The graphic power of New York City realism in the earlier twentieth century would years later be sustained in David Levine’s satirical drawings. Yet despite Levine’s acid brilliance as a caricaturist, his paintings were far more concerned with an often delicate arrangement of pattern and color. As did Marsh, Levine liked to venture from his Manhattan studio to find material on the beach at Coney Island, but Untitled (Three Women, Two Umbrellas on beach) is closer in spirit to Maurice Prendergast or even Vuillard than to the traditions of urban realism. The monumental figures of elderly women swathed in white drapery—the most self-conscious and artfully composed figures of this sampling—seem like ironic references to the sprightly linen-clad girls of Chase’s Shinnecock oils. As in Chase’s and Potthast’s oils, the figures in Levine’s Coney Island watercolors are steeped in the atmosphere of the landscape, to the extent that specificity of both place and personality are largely ceded to a soft-edged abstraction. Further, the abstraction of Untitled suggests a mood of isolation contrary to the enjoyment of physical density that was so vital to Bellows and Marsh.
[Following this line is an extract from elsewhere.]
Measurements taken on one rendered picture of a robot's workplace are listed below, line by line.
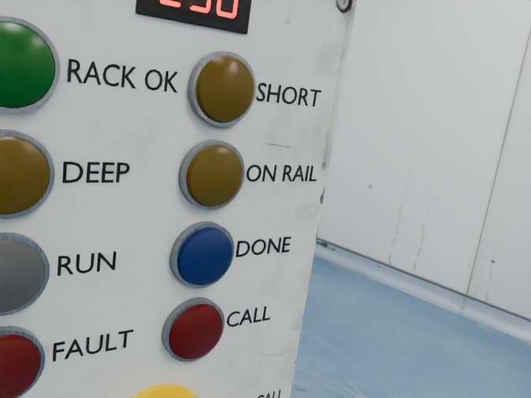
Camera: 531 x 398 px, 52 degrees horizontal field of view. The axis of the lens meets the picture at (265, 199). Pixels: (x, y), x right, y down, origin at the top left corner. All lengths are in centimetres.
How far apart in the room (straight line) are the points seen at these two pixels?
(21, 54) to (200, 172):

Summer is short in the Northeast, which may account for the theme’s enduring popularity here. For all their miles of shoreline, there’s no comparable history of great art chronicling the social fabric or physiques of beachgoers in Florida, Hawaii or California. I write this as summer slips away, and what lay ahead are the onset of fall colors, bare landscape and bitter cold. C’est la vie. Until next June rolls around, we’ve got these paintings to remind us of a brief season and its high spirits.